On pouvait le percevoir à travers ses trois précédents films (Les Corps impatients, Une aventure et plus encore Quand j’étais chanteur), il y a chez Xavier Giannoli une véritable recherche, un véritable désir du public. Désir que l’on ne retrouve probablement chez aucun cinéaste de sa génération, désir qui s’exprime non pas par une tentative de plaire à tout prix, Giannoli n’étant pas prêt à tous les sacrifices et la durée du film le prouve, mais par une manière de respecter ce public à la façon des grands cinéastes populaires d’une époque quasi révolue (au hasard, Corneau ou Pialat). Dans un certain sens, il n’est pas forcément étonnant de le voir travailler pour la deuxième fois sous la bannière d’Europa Corps, la société du mogul Luc Besson – avec lequel il n’entretient fort heureusement aucun autre point commun. Ainsi, sous ses allures de film social (on prend peur pendant les cinq premières minutes échappées d’un mauvais Dardenne, surtout quand on sait qu’elles seront suivies de 130 autres), A l’origine, diamant brut qui élève le cinéma français à un niveau rarement atteint cette année, et certainement pas par les films dits populaires (au hasard Micmac à tire larigot ou Cinéman), est donc un grand film, un gros film, une épopée intimiste qui, sans laisser sur le bas côté un grand public adepte de divertissement et de grand frisson – et le film en est gorgé -, choisit de respecter ce public et de véhiculer autre chose qu’un spectacle décérébré. Si la durée du film passe donc sans trop de problème (on ne voit pas le temps passer, certains moments filant même à la vitesse d’un clip musical), c’est principalement grâce à ce respect qu’a le cinéaste pour un genre qu’il investit sans complexe, mais sans non plus de complaisance.

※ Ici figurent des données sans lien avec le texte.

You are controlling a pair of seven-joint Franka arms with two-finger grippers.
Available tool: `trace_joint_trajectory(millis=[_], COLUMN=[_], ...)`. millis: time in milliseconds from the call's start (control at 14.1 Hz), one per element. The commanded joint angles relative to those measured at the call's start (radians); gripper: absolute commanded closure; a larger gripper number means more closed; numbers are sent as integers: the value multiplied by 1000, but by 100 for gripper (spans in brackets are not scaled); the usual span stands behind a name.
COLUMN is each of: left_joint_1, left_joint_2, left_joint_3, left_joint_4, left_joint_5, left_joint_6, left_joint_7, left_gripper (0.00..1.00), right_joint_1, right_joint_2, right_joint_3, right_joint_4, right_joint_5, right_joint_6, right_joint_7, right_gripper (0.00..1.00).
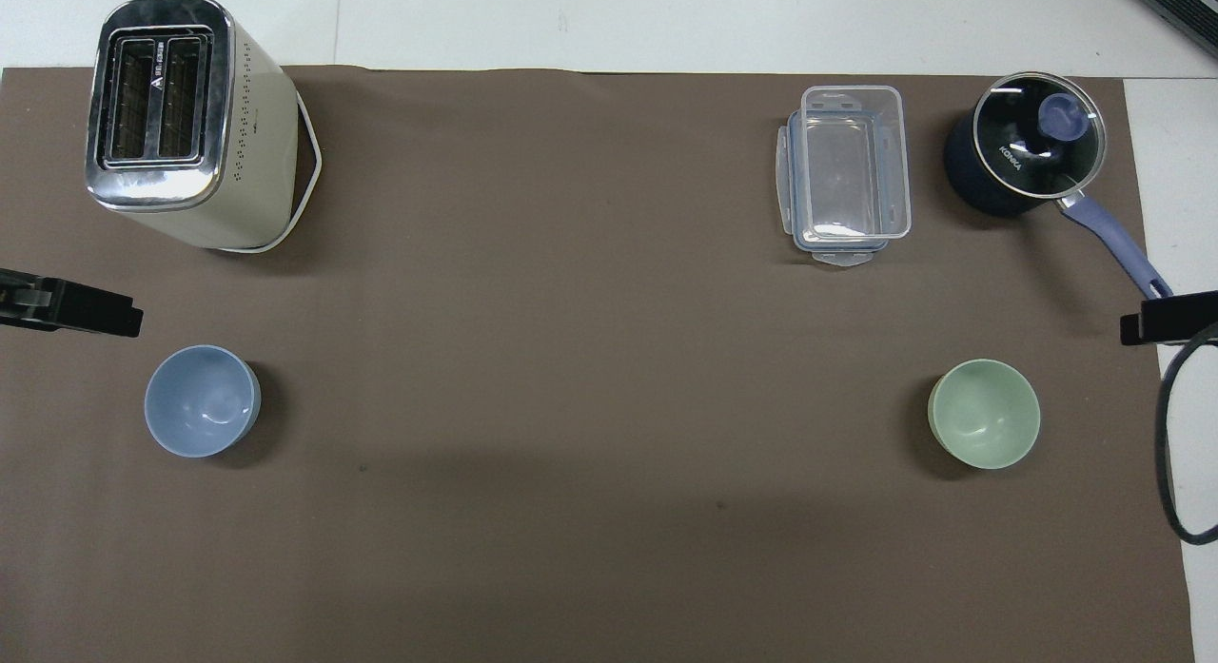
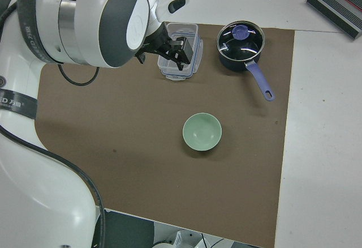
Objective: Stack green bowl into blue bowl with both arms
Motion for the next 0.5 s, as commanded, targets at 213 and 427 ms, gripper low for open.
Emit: trace_joint_trajectory(millis=[213,427], left_joint_1=[-13,-13], left_joint_2=[-9,-9], left_joint_3=[7,8], left_joint_4=[2,2], left_joint_5=[2,2], left_joint_6=[-1,-1], left_joint_7=[-15,-18], left_gripper=[0,0], right_joint_1=[-5,-5], right_joint_2=[-15,-15], right_joint_3=[2,2], right_joint_4=[-12,-12], right_joint_5=[6,6], right_joint_6=[5,5], right_joint_7=[-11,-11], right_gripper=[0,0])
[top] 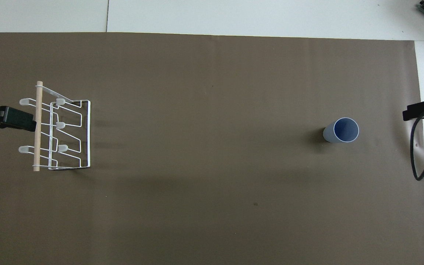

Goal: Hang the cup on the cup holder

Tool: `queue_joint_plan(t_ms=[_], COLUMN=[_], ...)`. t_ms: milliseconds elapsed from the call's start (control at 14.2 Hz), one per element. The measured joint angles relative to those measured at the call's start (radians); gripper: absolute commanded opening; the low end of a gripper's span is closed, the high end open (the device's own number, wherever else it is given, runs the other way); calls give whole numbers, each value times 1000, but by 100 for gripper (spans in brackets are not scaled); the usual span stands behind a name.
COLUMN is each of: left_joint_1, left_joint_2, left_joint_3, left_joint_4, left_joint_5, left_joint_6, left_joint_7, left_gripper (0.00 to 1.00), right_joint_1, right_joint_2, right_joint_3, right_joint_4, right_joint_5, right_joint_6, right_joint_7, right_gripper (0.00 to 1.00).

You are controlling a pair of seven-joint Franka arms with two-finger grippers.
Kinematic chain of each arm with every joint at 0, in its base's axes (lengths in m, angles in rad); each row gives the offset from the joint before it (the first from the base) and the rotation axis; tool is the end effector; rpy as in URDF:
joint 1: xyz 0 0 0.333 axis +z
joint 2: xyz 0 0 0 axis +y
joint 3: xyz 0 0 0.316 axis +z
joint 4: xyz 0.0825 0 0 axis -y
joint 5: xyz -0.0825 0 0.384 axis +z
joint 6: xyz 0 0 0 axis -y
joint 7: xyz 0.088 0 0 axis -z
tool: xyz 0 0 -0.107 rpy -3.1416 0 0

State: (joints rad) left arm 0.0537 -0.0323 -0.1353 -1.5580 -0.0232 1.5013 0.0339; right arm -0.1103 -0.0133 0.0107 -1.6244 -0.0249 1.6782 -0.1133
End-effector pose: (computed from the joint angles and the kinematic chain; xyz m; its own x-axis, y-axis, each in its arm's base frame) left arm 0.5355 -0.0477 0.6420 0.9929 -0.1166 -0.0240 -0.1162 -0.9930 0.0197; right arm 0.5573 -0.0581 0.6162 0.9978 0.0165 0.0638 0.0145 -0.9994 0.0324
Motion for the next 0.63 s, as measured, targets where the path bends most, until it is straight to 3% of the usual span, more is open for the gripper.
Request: queue_joint_plan(t_ms=[633], left_joint_1=[0], left_joint_2=[0], left_joint_3=[0], left_joint_4=[0], left_joint_5=[0], left_joint_6=[0], left_joint_7=[-1], left_gripper=[100], right_joint_1=[0], right_joint_2=[-53], right_joint_3=[0], right_joint_4=[-265], right_joint_5=[0], right_joint_6=[262], right_joint_7=[0], right_gripper=[100])
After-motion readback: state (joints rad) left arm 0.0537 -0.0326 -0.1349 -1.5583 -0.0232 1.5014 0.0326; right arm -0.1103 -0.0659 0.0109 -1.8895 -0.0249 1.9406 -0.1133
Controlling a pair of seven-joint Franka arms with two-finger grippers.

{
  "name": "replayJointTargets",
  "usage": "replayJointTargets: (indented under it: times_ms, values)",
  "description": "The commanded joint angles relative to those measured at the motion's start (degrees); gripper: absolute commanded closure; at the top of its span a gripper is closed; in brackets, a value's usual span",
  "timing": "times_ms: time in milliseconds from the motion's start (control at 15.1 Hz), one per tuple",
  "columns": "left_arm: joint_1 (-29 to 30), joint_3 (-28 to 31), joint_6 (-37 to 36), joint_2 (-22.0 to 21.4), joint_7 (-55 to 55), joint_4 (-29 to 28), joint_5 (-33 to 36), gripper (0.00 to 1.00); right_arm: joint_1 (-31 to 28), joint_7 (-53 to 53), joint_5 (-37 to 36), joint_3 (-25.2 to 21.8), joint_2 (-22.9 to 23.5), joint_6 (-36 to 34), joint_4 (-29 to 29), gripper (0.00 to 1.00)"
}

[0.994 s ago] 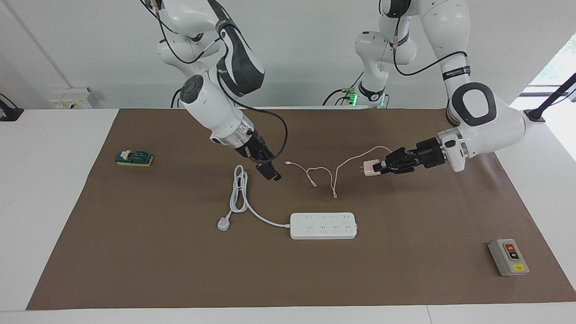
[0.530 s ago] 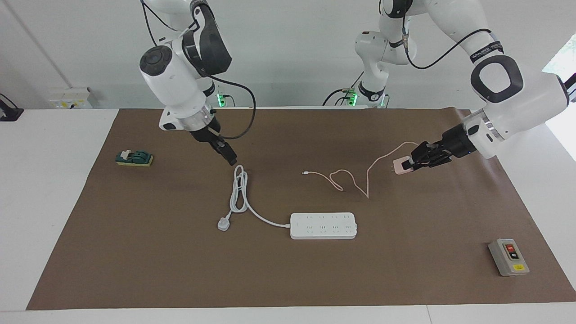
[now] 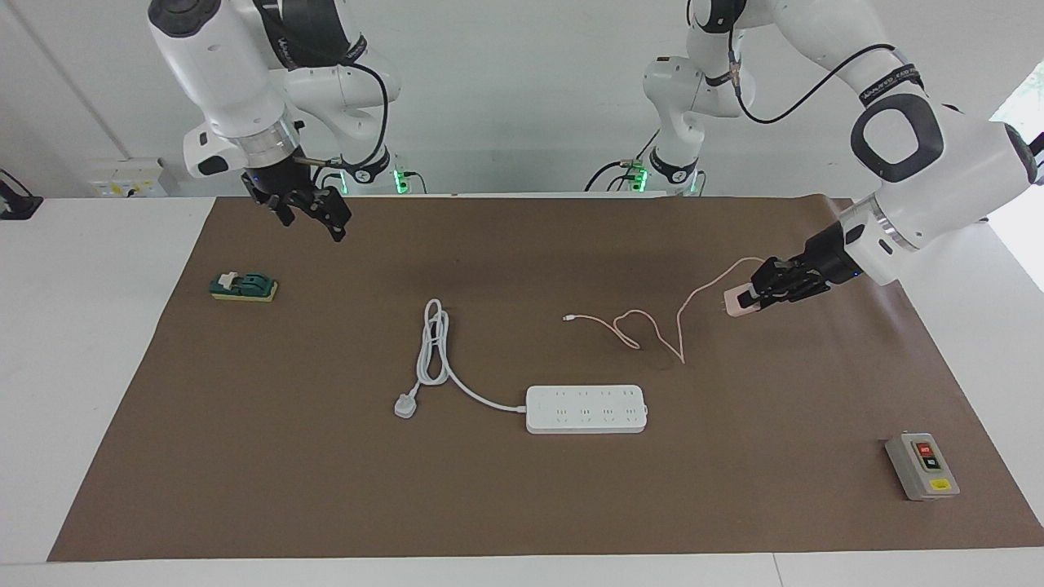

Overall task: Plug charger into power strip
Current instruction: 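Carry the charger with the left gripper while the right gripper retracts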

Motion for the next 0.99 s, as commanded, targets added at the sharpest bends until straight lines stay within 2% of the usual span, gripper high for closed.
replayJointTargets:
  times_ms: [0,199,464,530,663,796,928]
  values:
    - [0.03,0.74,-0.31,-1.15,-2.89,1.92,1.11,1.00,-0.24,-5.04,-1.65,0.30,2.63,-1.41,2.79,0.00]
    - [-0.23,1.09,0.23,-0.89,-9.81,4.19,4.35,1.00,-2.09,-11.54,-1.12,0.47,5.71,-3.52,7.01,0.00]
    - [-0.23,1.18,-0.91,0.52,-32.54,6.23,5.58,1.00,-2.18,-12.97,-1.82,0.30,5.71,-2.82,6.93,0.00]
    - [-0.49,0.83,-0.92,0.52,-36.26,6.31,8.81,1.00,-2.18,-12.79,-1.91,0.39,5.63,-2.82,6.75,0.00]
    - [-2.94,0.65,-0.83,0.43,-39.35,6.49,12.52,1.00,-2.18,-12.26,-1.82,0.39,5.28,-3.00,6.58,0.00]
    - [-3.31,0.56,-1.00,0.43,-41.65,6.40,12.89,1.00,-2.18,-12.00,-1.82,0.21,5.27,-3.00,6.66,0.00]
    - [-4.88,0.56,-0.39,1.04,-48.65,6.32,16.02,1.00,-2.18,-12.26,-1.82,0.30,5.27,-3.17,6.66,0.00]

Le film tourne autour de cette figure, devenue marque de fabrique du cinéaste, du marginal, de l’insoumis. Ici, un escroc sans en être un, un gangster de petite envergure, arnaqueur de génie, qui monte un piège qui le dépasse et finit, grâce à lui, par s’ouvrir aux autres. L’ouverture vers l’autre d’un personnage enfermé dans un rôle, voila un thème qui traversait déjà Quand j’étais chanteur, pour ne prendre que le dernier film de Xavier Giannoli. Le cinéaste suit donc « l’étrange destin [qui] amène [Philippe Miller] à construire tous les murs que les insoumis "classiques" veulent abattre : d'abord le travail, mais aussi la responsabilité familiale puis sociale, la culpabilité, la morale... Je trouvais cela contradictoire, donc humain ». La grande évolution par rapport aux films précédents, c’est que A l’origine s’inscrit dans un contexte humain plus large, dépassant l’habituel schéma triangulaire qu’on a cru être un héritage de Pialat. Le personnage de Philippe Miller, qui vient à point nommer nous rappeler quel grand acteur peut être François Cluzet lorsqu’il abandonne ses insupportables tics, évolue donc au milieu d’un univers (une région sinistrée par l’abandon d’un projet d’autoroute) qu’il cherche à comprendre, à traverser, à contenter. Ce déplacement mental, humain, en même temps que géographique, constitue l’un des plus beaux voyages proposés cette année aux spectateurs, en même temps que la preuve de la supériorité de Giannoli sur tout un pan du cinéma français. Ce qui était déjà évident à la vision de son premier film, devient ici fulgurant : Xavier Giannoli s’impose comme le réalisateur français le plus intéressant de ces dernières années. Un réalisateur grand public, même populaire. Mais dans ce cadre là, ce mot n’a rien de vulgaire. Bien au contraire.